Neve a Torino

Neve a Torino: caos sulle piste ciclabili piene di ghiaccio

Non sono stati giorni facili per la città di Torino per quanto riguarda la mobilità. Prima lo sciopero generale dei trasporti che ha paralizzato il traffico nella giornata di giovedì 15 dicembre, poi è arrivata anche l’allerta meteo che ha portato la neve in città e in altri comuni del Nord Italia.

Proprio in occasione della protesta dei lavoratori e quindi dello sciopero dei mezzi pubblici nel capoluogo piemontese, il Comune ha incentivato i cittadini a utilizzare veicoli alternativi e green al posto delle automobili. Eppure proprio nelle stesse ore sono stati i ciclisti a manifestare il loro dissenso in merito ai problemi causati dal maltempo.

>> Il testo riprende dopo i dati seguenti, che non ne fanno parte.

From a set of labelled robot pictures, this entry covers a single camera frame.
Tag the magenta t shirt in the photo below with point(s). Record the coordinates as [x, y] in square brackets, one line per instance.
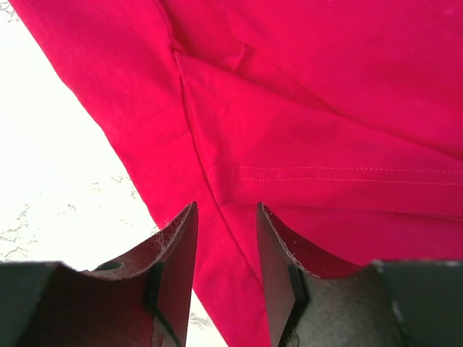
[344, 117]

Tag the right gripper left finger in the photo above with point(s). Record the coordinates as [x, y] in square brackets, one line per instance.
[140, 298]

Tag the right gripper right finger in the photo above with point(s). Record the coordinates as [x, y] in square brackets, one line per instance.
[311, 301]

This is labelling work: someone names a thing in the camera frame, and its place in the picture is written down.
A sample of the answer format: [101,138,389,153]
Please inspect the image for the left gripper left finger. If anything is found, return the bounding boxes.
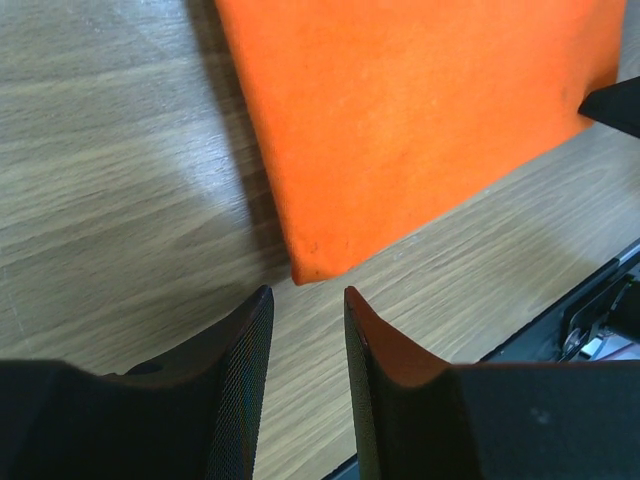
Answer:
[1,286,274,479]

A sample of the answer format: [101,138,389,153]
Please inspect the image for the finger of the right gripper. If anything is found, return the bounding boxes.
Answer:
[578,77,640,138]

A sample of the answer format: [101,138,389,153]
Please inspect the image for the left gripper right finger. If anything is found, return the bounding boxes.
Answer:
[344,288,639,479]

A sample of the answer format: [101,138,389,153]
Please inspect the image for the orange t-shirt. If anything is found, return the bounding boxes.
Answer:
[217,1,626,285]

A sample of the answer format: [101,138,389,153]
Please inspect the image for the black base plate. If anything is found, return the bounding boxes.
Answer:
[333,245,639,479]

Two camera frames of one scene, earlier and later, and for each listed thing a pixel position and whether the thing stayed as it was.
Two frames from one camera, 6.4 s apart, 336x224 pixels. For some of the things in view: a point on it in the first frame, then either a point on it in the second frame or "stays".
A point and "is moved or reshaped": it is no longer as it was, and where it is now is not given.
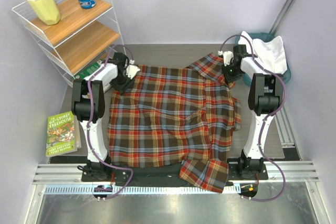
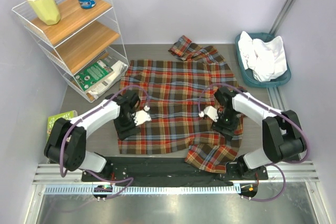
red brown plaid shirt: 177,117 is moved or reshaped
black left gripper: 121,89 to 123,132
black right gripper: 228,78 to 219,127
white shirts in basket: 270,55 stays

A differenza delle strade le piste ciclabili non sono tornate agibili subito dopo lo scioglimento della neve. Così molte piste sono state impraticabili per tutto il fine settimana, come quella che unisce il campus Einaudi lungo la Dora oppure il passaggio dei Giardini Reali. Addirittura alcuni punti delle ciclabili sono stati utilizzati come deposito per la neve tolta dalle strade.

Neve a Torino: la rabbia dei ciclisti

Il problema della neve a Torino ha causato disagi anche alle persone disabili e ai genitori con bambini piccoli, impossibilitati a spingere i passeggini. Al Comune sono arrivate diverse segnalazioni con foto di marciapiedi pieni di lastre di ghiaccio e attraversamenti pedonali imbiancati.

Proprio l’associazione Bike Pride ha lanciato un appello chiedendo il sostegno della città. Giovedì Torino era completamente bloccata e anche chi è dovuto uscire di casa il giorno dopo ha trovato diversi ostacoli.

Attualmente il “piano neve” non prevede energie per le infrastrutture ciclabili, tuttavia il Comune si sta muovendo in questo senso per porre rimedio alla mancanza. La pulizia delle piste sarà inserita nel nuovo piano a cui l’amministrazione sta lavorando già da diverse settimane.